Task goal ▸ Could you transcribe all of the data word for word?

Data extracts ▸

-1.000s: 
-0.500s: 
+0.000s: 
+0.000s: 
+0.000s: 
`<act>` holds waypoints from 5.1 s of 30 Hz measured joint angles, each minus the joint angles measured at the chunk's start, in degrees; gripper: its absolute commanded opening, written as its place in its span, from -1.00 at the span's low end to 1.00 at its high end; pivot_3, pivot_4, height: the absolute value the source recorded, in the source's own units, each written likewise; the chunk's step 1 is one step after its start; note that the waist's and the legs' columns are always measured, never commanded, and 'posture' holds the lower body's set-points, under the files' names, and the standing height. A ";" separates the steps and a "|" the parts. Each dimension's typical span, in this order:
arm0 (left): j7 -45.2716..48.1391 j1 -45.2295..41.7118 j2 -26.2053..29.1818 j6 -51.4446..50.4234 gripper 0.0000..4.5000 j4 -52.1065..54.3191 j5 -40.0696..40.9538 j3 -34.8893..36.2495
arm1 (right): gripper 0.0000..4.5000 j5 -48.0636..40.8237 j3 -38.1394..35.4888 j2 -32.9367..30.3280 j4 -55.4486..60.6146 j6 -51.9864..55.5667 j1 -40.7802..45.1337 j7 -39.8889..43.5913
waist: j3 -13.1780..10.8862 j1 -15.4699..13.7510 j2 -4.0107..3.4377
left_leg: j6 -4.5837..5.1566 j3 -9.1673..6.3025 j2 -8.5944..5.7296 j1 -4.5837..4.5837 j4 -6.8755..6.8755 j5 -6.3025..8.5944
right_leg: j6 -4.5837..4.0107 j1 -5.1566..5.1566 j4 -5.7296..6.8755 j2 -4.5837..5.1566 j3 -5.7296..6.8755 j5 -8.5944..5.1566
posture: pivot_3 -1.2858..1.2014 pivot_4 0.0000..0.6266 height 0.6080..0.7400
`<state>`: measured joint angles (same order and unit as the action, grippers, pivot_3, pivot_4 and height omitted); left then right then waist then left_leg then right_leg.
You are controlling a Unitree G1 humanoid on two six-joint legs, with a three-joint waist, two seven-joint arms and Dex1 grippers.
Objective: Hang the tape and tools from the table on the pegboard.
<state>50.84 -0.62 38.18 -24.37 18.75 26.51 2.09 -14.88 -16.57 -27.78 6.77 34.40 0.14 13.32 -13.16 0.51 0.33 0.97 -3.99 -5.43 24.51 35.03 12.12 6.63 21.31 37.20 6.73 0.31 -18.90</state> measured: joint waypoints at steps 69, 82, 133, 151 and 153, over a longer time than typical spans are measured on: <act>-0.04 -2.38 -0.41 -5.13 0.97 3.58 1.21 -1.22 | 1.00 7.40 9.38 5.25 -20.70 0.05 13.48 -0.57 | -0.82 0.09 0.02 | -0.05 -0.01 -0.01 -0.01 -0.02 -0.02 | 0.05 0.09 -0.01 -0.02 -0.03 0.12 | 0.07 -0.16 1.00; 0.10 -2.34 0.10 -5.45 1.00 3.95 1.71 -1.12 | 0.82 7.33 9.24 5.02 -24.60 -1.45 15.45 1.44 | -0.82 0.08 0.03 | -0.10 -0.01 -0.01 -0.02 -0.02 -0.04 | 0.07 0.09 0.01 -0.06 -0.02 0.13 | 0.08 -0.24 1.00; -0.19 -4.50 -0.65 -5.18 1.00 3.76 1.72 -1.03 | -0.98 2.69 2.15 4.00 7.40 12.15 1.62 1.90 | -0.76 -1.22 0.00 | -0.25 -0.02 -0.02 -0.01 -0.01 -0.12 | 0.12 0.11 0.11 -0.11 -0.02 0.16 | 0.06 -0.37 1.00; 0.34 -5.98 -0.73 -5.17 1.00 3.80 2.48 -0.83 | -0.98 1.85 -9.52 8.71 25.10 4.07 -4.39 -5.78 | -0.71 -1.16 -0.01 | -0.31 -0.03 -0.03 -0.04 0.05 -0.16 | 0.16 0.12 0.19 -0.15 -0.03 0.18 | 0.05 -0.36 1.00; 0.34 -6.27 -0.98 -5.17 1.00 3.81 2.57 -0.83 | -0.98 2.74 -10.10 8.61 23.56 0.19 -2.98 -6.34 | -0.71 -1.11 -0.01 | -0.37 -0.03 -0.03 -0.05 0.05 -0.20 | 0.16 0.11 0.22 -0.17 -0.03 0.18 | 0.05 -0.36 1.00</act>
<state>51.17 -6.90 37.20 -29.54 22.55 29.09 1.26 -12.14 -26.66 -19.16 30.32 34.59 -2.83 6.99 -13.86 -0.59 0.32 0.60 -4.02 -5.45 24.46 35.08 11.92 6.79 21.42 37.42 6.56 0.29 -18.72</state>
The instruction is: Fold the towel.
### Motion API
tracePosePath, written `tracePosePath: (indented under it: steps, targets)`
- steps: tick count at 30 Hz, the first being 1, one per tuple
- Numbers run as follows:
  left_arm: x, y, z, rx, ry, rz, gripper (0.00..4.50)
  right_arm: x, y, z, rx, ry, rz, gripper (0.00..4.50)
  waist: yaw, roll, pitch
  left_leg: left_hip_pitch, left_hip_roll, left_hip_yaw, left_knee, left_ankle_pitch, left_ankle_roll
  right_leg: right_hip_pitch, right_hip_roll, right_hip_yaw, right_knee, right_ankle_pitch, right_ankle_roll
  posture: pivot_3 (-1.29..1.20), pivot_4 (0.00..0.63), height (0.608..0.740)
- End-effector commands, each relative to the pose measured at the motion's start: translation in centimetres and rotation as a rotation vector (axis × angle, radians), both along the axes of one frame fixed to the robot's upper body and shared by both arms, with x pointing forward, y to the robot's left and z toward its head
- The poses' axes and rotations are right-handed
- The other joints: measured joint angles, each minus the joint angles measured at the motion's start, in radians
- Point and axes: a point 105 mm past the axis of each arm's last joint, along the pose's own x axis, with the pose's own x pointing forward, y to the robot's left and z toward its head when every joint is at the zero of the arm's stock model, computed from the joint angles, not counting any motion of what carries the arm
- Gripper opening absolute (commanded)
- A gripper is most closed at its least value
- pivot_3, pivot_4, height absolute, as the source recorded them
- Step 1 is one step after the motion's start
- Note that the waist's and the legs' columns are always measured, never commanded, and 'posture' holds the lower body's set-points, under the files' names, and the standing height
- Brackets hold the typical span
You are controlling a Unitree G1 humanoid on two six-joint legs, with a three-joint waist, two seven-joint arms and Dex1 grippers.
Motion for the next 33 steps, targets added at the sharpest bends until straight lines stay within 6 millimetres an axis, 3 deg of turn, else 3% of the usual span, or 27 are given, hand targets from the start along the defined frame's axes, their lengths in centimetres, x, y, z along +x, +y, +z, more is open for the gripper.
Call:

Finished task ▸
-1.000s: 
-0.500s: 
+0.000s: 
+0.000s: 
+0.000s: 
`<act>` holds waypoints from 5.1 s of 30 Hz measured joint angles, each minus the joint angles measured at the chunk's start, in degrees; gripper: its absolute commanded opening, written as its place in its span, from -1.00 at the span's low end to 1.00 at its high end; pivot_3, pivot_4, height: the absolute value the source recorded, in the source's own units, each written likewise; the chunk's step 1 is one step after its start; note that the waist's and the legs' columns are always measured, never commanded, and 'posture' holds the lower body's set-points, under the files' names, and the standing height. A ";" separates the steps and a "|" the parts. Each dimension's typical span, in this order:
arm0 (left): j7 -45.2716..48.1391 j1 -45.2295..41.7118 j2 -26.2053..29.1818 j6 -51.4446..50.4234 gripper 0.0000..4.5000 j4 -52.1065..54.3191 j5 -40.0696..40.9538 j3 -34.8893..36.2495
arm1 (right): gripper 0.0000..4.5000 j5 -48.0636..40.8237 j3 -38.1394..35.4888 j2 -32.9367..30.3280 j4 -55.4486..60.6146 j6 -51.9864..55.5667 j1 -40.7802..45.1337 j7 -39.8889..43.5913
waist: j3 -13.1780..10.8862 j1 -15.4699..13.7510 j2 -4.0107..3.4377
left_leg: j6 -4.5837..5.1566 j3 -9.1673..6.3025 j2 -8.5944..5.7296 j1 -4.5837..4.5837 j4 -6.8755..6.8755 j5 -6.3025..8.5944
right_leg: j6 -4.5837..4.0107 j1 -5.1566..5.1566 j4 -5.7296..6.8755 j2 -4.5837..5.1566 j3 -5.7296..6.8755 j5 -8.5944..5.1566
posture: pivot_3 -1.2858..1.2014 pivot_4 0.0000..0.6266 height 0.6080..0.7400
`<state>`: measured joint angles (same order and unit as the action, grippers, pivot_3, pivot_4 and height omitted); left then right then waist then left_leg then right_leg.
You are controlling a Unitree G1 humanoid on two six-joint legs, with a three-joint waist, two seven-joint arms and Dex1 grippers.
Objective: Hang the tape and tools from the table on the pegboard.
<state>50.84 -0.62 38.18 -24.37 18.75 26.51 2.09 -14.88 -16.57 -27.78 6.77 34.40 0.14 13.32 -13.16 0.51 0.33 0.97 -3.99 -5.43 24.51 35.03 12.12 6.63 21.31 37.20 6.73 0.31 -18.90</state> measured: joint waypoints at steps 69, 82, 133, 151 and 153, over a longer time than typical spans are measured on: <act>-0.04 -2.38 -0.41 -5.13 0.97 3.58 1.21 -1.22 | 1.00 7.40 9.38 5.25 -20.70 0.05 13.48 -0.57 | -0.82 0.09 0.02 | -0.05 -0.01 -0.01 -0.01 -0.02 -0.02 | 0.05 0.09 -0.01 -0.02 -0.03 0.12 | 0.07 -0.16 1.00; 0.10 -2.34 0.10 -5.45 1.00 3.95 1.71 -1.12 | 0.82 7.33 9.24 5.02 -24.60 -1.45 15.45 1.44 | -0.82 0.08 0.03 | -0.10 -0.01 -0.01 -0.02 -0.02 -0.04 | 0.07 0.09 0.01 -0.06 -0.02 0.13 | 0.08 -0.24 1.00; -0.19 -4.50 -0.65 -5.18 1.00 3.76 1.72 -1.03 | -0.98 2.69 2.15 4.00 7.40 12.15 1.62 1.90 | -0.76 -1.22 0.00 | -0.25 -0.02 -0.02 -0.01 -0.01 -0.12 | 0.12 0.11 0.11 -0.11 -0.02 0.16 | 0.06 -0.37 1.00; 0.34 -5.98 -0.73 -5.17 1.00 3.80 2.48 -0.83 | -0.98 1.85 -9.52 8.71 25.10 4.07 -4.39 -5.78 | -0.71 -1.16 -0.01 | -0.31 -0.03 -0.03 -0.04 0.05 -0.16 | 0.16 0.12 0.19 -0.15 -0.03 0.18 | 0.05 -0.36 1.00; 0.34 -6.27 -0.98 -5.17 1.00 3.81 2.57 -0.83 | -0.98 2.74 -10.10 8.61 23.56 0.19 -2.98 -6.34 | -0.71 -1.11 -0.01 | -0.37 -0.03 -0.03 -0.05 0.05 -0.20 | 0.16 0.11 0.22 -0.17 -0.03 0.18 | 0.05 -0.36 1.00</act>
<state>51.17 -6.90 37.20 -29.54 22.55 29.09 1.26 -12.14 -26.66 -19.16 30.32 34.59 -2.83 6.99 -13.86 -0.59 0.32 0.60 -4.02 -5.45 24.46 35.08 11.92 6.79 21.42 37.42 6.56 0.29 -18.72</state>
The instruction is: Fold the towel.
### Motion API
tracePosePath, written `tracePosePath: (indented under it: steps, targets)`
- steps: tick count at 30 Hz, the first being 1, one per tuple
- Numbers run as follows:
  left_arm: x, y, z, rx, ry, rz, gripper (0.00..4.50)
  right_arm: x, y, z, rx, ry, rz, gripper (0.00..4.50)
  waist: yaw, roll, pitch
  left_leg: left_hip_pitch, left_hip_roll, left_hip_yaw, left_knee, left_ankle_pitch, left_ankle_roll
  right_leg: right_hip_pitch, right_hip_roll, right_hip_yaw, right_knee, right_ankle_pitch, right_ankle_roll
  posture: pivot_3 (-1.29..1.20), pivot_4 (0.00..0.63), height (0.608..0.740)
- End-effector commands, each relative to the pose measured at the motion's start: translation in centimetres and rotation as a rotation vector (axis × angle, radians), both along the axes of one frame fixed to the robot's upper body and shared by both arms, with x pointing forward, y to the robot's left and z toward its head
- The poses' axes and rotations are right-handed
- The other joints: measured joint angles, each minus the joint angles measured at the motion's start, in radians
- Point and axes: a point 105 mm past the axis of each arm's last joint, along the pose's own x axis, with the pose's own x pointing forward, y to the robot's left and z toward its head when every joint is at the zero of the arm's stock model, computed from the joint angles, not counting any motion of what carries the arm
- Gripper opening absolute (commanded)
- A gripper is most closed at its least value
- pivot_3, pivot_4, height absolute, as the source recorded them
- Step 1 is one step after the motion's start
- Note that the waist's and the legs' columns are always measured, never commanded, and 'posture' holds the lower body's set-points, under the files' names, and the standing height
- Brackets hold the typical span
You are controlling a Unitree G1 humanoid on two six-joint legs, with a three-joint waist, two seven-joint arms and Dex1 grippers.
Motion for the next 33 steps, targets added at the sharpest bends until straight lines stay within 6 millimetres an axis, 3 deg of turn, else 3% of the usual span, or 27 are given, hand targets from the start along the defined frame's axes, their lengths in centimetres, x, y, z along +x, +y, +z, more is open for the gripper.
Call:

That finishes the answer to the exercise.